How did our aboriginal ancestors discover Iron?

iron weapons

One of the things that fascinates me about bushcraft and survival is how our ancestors discovered new things for the first time and how they made use of them. New tools and materials allowed for new hunting and building methods, new ways to cook and expand their communities and iron is one of the things they came across that changed everything.

 

The iron age started around the world between 1200 BC and 600 BC depending on the region and circumstances, for example the iron age in Britain began around the year 800 BC after it’s assumed travelers from the east made their way to the island and shared their technology, with the earliest known use of iron smelting coming from somewhere in the middle east around the year 1200 BC.

 

Before iron came along the metal of choice was bronze, which is a combination of tin and copper.
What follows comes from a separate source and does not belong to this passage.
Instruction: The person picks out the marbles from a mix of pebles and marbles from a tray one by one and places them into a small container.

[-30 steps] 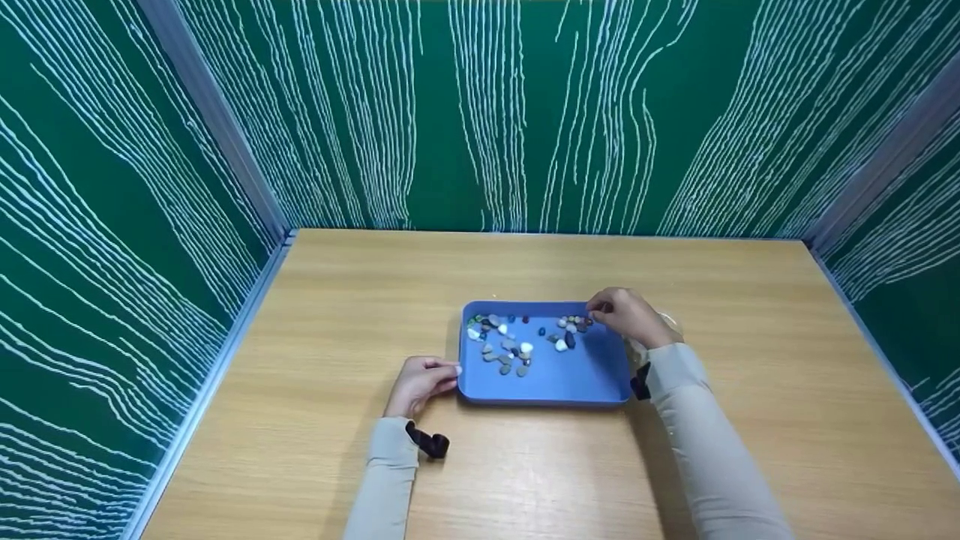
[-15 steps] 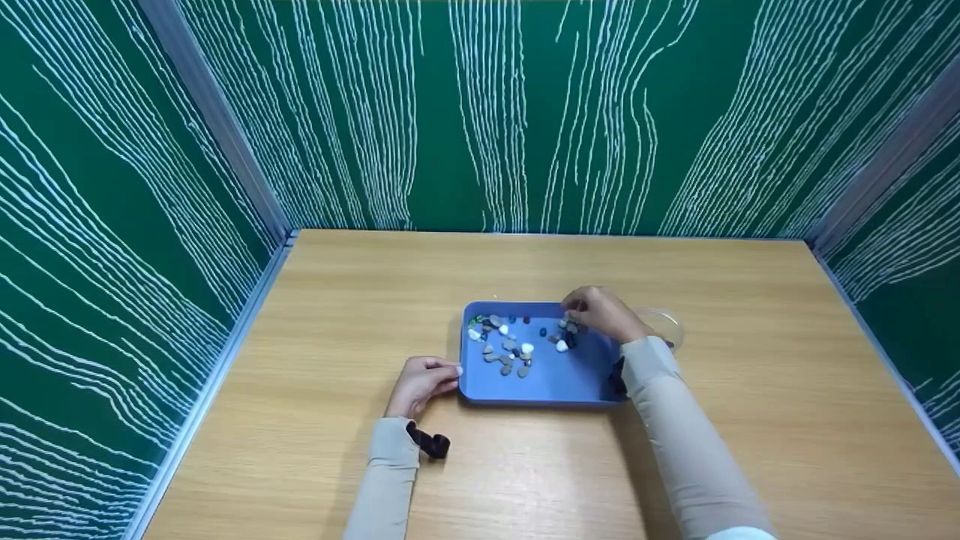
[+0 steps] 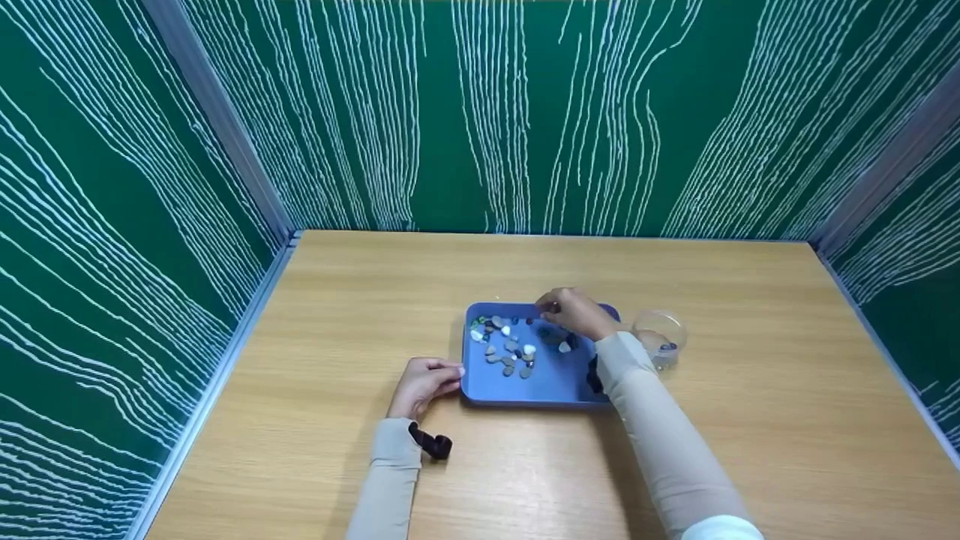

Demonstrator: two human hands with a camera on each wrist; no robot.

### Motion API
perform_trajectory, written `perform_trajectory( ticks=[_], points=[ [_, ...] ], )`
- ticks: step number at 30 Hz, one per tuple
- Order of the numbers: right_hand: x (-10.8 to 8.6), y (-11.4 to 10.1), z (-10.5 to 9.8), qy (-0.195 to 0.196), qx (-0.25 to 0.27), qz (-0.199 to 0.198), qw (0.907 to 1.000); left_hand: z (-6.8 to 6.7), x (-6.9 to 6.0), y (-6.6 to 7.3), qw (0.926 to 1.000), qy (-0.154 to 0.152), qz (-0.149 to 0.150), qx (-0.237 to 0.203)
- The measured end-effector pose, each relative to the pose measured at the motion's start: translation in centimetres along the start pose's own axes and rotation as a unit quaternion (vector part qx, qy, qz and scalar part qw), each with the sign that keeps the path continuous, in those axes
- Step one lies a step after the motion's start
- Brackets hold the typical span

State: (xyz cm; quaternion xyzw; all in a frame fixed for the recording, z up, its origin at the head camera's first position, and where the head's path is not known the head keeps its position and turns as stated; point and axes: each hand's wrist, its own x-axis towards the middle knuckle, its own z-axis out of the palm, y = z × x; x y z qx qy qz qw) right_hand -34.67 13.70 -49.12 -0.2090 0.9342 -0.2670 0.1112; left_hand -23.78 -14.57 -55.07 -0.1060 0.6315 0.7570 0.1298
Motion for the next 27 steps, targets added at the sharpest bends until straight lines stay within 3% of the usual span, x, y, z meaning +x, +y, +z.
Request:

At this point people didn’t really have a good understanding of heat and were only able to melt copper and tin as they have low melting temperatures, with tin melting at 231 °C and copper at 1,085 °C, both temperatures were reachable in a roaring fire using coal.

 

Iron however has a melting point of 1,538 °C, much too hot to reach in a standard fire and it wasn’t discovered until around 800 BC that the temperature could be increased using an enclosed stone smelter with constant blasts of air.

 

 

How did our ancestors find iron in the first place?

 

Iron ore is found in the highest amounts within various types of rock, but since they only had bronze tools to mine with, it was often more trouble to extract than it was worth. Iron itself is far from hard to find and it just so happens to be the fourth most common element in the earths crust by weight so finding it was never a problem, the trick was to find it in a form that could easily be smelted without having to hack away at rocks with bronze tools.

 

The first iron deposits people used are believed to have come from bogs and marshes or in a form of sand known simply as “iron sand”. If you’ve ever been out in the countryside and seen a small stream with a red coloration to the water or bottom mud then there’s iron nearby. Stream or river iron is normally not worth mining as its already too heavily rusted by the time you get to the source, but bog, marsh and sand iron deposits work differently because they starve the iron of oxygen and stop the rusting process.

 

iron deposit near a stream

(An example of a nearby iron deposit running into a stream, causing the water and mud to turn a rust color.)

 

When the iron sinks into the mud its protected from the weather and marsh mud is normally much softer than your standard inland mud, allowing the heavy iron ore to sink to a level deep enough to be starved of oxygen and avoid rusting. The outer layer of the ore chunk would rust but the inner layer was protected from water and oxygen by the rusted outer layer and lack of new oxygen, and since there’s no movement within the mud there was nothing to wear off the rusted part and continue the erosion, so the iron just “sat” there until someone scooped it up.

 

Iron sand is also quite common and contains other elements that stop it from rusting so it can sit openly on the surface. This would have been the preferred form to find iron since it could be dropped straight into the smelter and didn’t require any grinding down like ore did. This early method of finding iron would have only needed to be done in small amounts because as soon as they had iron tools they could simply mine it in larger quantities from rock.

 

As for how they managed to melt the iron, it could all be done in rather small smelters, with each village normally producing its own iron from a nearby source. The smelter would be made of clay or stone and the walls would be quite thick apart from the main fire opening at the bottom and a couple of small air holes for the bellows to get into. The smelter would be loaded with alternating layers of coal or charcoal followed by a layer of iron and a pair of bellows would be working together to create a constant airflow into the middle. When the temperature reached 1,538 °C the iron would melt and begin to run out of the front opening into the earth.

 

bellows

(Only with a constant flow of air from the bellows could the coal get hot enough to melt iron)

 

 

Sometimes there would just be a chunk of hot iron in the bottom of the smelter which would be taken out and hammered straight away, but if the load was quite big then a channel would be dug into the earth so the iron could run out into ingots either side of the channel.

 

The initial casting of iron would produce something called pig iron which had a very high carbon content making it very brittle, to the point were it was useless to make tools or weapons from because it would just shatter. The iron could be melted again to purify it a bit more before being worked or it would go straight to the smith to start being hammered. One thing people dont realize about these ancient blacksmiths is that they removed a lot of the carbon content by hand, constantly hammering it for hours on end to flatten and fold it, during the process of which the impurities would oxidize and fall off from the outside.

 

The next time your in the wilderness keep an eye out for signs of rust within water systems or permanent mud spots, and if you should find one there’s a very good chance you could recover a chunk of raw iron from within the surrounding mud. If you have a metal detector they generally go crazy in areas such as this.